If the matrix is non-zero, the minimum rank would be 1.
\[B = \begin{bmatrix} 1 & 2 & 1\\ 3 & 6 & 3\\ 2 & 4 & 2 \end{bmatrix}\] #### Solution:
library(Matrix)
B = matrix(c(1, 2, 1,
3, 6, 3,
2, 4, 2),
nrow = 3, ncol=3, byrow = TRUE )
print('Rank of the given matrix is:')
## [1] "Rank of the given matrix is:"
rankMatrix(B, method = "qr")
## [1] 1
## attr(,"method")
## [1] "qrLINPACK"
## attr(,"useGrad")
## [1] FALSE
## attr(,"tol")
## [1] 6.661338e-16
\[A = \begin{bmatrix} 1 & 2 & 3\\ 0 & 4 & 5\\ 0 & 0 & 6 \end{bmatrix}\]

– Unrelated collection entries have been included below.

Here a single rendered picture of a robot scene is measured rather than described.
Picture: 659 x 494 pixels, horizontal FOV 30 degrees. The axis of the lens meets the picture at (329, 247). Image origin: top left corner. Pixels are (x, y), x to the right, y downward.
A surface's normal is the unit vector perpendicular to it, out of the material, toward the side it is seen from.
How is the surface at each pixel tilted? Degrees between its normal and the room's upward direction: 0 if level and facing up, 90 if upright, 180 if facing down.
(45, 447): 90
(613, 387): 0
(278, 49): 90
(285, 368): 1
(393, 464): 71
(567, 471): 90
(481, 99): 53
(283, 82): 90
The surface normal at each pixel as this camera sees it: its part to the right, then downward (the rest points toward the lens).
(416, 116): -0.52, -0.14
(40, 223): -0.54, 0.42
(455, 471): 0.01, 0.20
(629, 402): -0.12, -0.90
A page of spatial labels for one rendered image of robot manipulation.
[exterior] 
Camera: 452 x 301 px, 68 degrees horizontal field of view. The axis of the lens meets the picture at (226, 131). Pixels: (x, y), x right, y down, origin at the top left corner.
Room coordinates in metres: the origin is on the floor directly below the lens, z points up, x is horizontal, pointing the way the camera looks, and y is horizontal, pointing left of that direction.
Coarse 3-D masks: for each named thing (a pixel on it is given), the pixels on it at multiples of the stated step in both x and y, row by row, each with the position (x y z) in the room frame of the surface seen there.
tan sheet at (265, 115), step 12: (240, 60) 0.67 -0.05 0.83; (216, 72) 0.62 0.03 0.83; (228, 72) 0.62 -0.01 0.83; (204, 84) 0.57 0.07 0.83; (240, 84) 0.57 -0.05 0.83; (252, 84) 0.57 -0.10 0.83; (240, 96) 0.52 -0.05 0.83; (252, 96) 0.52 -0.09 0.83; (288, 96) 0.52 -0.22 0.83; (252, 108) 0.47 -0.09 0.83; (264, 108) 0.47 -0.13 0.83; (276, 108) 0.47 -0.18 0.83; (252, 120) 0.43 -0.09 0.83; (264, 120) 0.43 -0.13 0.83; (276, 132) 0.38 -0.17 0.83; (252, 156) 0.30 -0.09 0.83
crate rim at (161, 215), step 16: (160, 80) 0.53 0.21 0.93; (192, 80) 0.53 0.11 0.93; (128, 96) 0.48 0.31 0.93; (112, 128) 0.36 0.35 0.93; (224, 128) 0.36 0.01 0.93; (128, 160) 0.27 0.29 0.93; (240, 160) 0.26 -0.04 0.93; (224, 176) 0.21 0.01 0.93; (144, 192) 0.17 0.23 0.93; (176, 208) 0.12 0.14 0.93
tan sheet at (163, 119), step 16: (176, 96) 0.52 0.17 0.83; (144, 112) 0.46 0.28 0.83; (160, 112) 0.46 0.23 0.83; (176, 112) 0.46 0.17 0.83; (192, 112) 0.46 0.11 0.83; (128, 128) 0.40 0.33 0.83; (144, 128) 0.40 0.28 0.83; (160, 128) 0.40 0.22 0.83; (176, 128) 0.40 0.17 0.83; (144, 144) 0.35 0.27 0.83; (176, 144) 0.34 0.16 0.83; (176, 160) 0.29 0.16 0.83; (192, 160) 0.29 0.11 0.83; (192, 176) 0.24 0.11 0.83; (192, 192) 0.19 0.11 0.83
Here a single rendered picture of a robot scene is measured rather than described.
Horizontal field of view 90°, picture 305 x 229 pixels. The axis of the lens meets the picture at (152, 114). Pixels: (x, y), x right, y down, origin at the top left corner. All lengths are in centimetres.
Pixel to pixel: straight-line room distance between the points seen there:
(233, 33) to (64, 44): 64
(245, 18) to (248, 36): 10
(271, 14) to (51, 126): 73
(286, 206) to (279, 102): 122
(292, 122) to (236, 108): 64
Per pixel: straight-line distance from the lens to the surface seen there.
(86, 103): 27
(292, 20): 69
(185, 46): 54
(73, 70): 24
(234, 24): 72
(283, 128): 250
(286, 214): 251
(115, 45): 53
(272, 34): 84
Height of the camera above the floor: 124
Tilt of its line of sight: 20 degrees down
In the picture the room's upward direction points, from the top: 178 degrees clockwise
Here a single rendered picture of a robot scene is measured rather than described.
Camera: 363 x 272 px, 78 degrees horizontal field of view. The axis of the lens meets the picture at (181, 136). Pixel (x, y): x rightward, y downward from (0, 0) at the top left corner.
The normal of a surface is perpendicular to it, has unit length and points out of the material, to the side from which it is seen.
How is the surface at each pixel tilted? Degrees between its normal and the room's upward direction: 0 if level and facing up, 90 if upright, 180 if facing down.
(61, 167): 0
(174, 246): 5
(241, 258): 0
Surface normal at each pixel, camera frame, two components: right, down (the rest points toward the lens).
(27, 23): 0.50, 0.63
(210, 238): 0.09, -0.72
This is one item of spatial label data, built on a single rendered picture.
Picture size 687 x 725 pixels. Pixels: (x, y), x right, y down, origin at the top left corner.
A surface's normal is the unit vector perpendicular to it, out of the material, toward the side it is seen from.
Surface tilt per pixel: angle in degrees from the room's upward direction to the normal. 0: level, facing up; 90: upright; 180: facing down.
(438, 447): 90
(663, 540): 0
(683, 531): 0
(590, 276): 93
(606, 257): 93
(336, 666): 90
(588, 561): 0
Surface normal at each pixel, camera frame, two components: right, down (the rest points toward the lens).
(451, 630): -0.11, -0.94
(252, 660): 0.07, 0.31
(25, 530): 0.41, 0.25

Let’s find eigenvalues of A first by finding the values of λ which satisfy the characteristic equation of the matrix A of which is
det(A- λI) = 0
where I is the 3 x 3 identity matrix
From the matrix A - λI: \[|A - \lambda I | = \left | \begin{bmatrix} 1 & 2 & 3\\ 0 & 4 & 5\\0 & 0 & 6\end{bmatrix} - \lambda \begin{bmatrix}1 & 0 & 0 \\ 0 & 1 & 0\\ 0 & 0 & 1 \end{bmatrix} \right |\] \(= \left|\begin{bmatrix}1-\lambda & 2 & 3\\ 0 & 4-\lambda & 5\\ 0 & 0 & 6-\lambda\end{bmatrix}\right|\)
\(= (1-\lambda)(4-\lambda)(6-\lambda)\)
\((1 - \lambda)\Big[24-10\lambda+\lambda^2\Big] = 24 -10\lambda + \lambda^2 -24\lambda +10\lambda^2 - \lambda^3 = -\lambda^3 + 11\lambda^2 -34\lambda + 24\)

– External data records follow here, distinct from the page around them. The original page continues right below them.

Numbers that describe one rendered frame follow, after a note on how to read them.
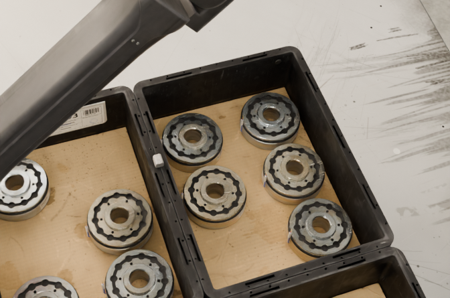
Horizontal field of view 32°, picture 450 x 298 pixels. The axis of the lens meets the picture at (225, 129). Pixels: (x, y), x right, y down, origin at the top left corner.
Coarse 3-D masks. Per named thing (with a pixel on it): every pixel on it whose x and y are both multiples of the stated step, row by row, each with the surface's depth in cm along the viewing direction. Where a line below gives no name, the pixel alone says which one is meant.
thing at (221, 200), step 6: (210, 180) 127; (216, 180) 127; (222, 180) 127; (204, 186) 126; (222, 186) 127; (228, 186) 127; (204, 192) 126; (228, 192) 126; (204, 198) 125; (210, 198) 125; (216, 198) 125; (222, 198) 125; (216, 204) 125
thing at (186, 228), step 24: (288, 48) 135; (192, 72) 131; (144, 96) 128; (144, 120) 125; (168, 168) 120; (384, 216) 118; (192, 240) 115; (384, 240) 116; (312, 264) 113; (240, 288) 110
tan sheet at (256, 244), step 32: (288, 96) 142; (160, 128) 136; (224, 128) 137; (224, 160) 134; (256, 160) 134; (256, 192) 131; (320, 192) 131; (192, 224) 127; (256, 224) 127; (224, 256) 124; (256, 256) 124; (288, 256) 124
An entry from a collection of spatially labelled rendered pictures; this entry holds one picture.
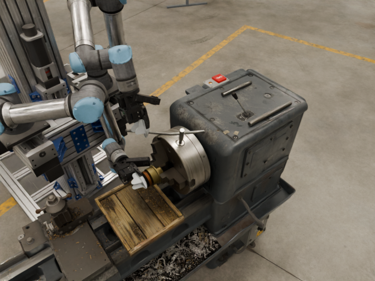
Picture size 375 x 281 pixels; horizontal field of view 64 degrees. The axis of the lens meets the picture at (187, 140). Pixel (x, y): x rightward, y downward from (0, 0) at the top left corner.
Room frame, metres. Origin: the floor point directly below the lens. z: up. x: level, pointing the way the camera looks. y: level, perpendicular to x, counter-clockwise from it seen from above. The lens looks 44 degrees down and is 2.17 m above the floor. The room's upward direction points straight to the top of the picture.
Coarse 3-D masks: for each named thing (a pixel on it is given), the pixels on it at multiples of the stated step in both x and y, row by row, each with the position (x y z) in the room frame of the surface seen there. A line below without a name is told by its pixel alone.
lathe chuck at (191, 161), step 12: (168, 132) 1.03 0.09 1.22; (168, 144) 0.95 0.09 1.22; (192, 144) 0.95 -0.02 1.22; (168, 156) 0.95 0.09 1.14; (180, 156) 0.89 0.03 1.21; (192, 156) 0.90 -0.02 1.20; (180, 168) 0.88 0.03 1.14; (192, 168) 0.86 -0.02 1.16; (204, 180) 0.88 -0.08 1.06; (180, 192) 0.88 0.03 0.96
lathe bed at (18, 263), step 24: (168, 192) 0.99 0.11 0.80; (192, 192) 0.97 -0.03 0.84; (96, 216) 0.82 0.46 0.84; (192, 216) 0.84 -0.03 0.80; (168, 240) 0.75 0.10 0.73; (0, 264) 0.57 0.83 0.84; (24, 264) 0.56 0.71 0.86; (48, 264) 0.58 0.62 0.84; (120, 264) 0.57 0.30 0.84; (144, 264) 0.64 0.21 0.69
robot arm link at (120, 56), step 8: (112, 48) 0.96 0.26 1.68; (120, 48) 0.94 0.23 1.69; (128, 48) 0.96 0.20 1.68; (112, 56) 0.93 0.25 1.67; (120, 56) 0.92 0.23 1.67; (128, 56) 0.94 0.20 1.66; (112, 64) 0.93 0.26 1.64; (120, 64) 0.91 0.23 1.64; (128, 64) 0.93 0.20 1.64; (120, 72) 0.91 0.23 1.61; (128, 72) 0.91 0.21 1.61; (120, 80) 0.90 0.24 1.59
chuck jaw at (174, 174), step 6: (174, 168) 0.91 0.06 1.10; (162, 174) 0.88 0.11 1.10; (168, 174) 0.88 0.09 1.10; (174, 174) 0.88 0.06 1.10; (180, 174) 0.88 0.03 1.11; (162, 180) 0.85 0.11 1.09; (168, 180) 0.85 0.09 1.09; (174, 180) 0.85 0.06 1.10; (180, 180) 0.84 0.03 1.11; (186, 180) 0.84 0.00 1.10; (192, 180) 0.84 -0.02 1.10; (180, 186) 0.82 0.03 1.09
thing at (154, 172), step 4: (148, 168) 0.90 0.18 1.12; (152, 168) 0.90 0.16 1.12; (156, 168) 0.91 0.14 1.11; (160, 168) 0.91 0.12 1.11; (144, 172) 0.88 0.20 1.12; (148, 172) 0.88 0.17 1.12; (152, 172) 0.87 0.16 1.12; (156, 172) 0.88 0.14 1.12; (160, 172) 0.89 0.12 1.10; (144, 176) 0.85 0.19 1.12; (148, 176) 0.86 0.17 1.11; (152, 176) 0.86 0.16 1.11; (156, 176) 0.86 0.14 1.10; (148, 180) 0.84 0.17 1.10; (152, 180) 0.85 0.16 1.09; (156, 180) 0.85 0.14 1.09; (160, 180) 0.86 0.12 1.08; (148, 184) 0.83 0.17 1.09; (152, 184) 0.86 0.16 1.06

After factoring, we get \((\lambda - 1)(\lambda - 4)(\lambda - 6)\)
So the eigenvalues are 1, 4, 6.
For \(\lambda = 1\):
library(pracma)
##
## Attaching package: 'pracma'
## The following objects are masked from 'package:Matrix':
##
## expm, lu, tril, triu
A <- matrix(c(1, 2, 3,
0, 4, 5,
0, 0, 6),
nrow = 3, ncol = 3, byrow = T)
I <- diag(3)
rref(A-I)
## [,1] [,2] [,3]
## [1,] 0 1 0
## [2,] 0 0 1
## [3,] 0 0 0
\(v_1 = \begin{bmatrix}1\\0\\0\\\end{bmatrix}\)
For \(\lambda = 4\):
rref(A - 4*I)
## [,1] [,2] [,3]
## [1,] 1 -0.6666667 0
## [2,] 0 0.0000000 1
## [3,] 0 0.0000000 0
\(x_1 - \frac{2}{3}x_2 = 0\)
\(v_4 = \begin{bmatrix}\frac{2}{3}\\1\\0\end{bmatrix}\)
For \(\lambda = 6\):
rref(A - 6*I)
## [,1] [,2] [,3]
## [1,] 1 0 -1.6
## [2,] 0 1 -2.5
## [3,] 0 0 0.0
\(x_1 - 1.6x_3 = 0 \hspace{20mm} x_2 - 2.5x_3 = 0 \hspace{5mm} x_3\neq 0\).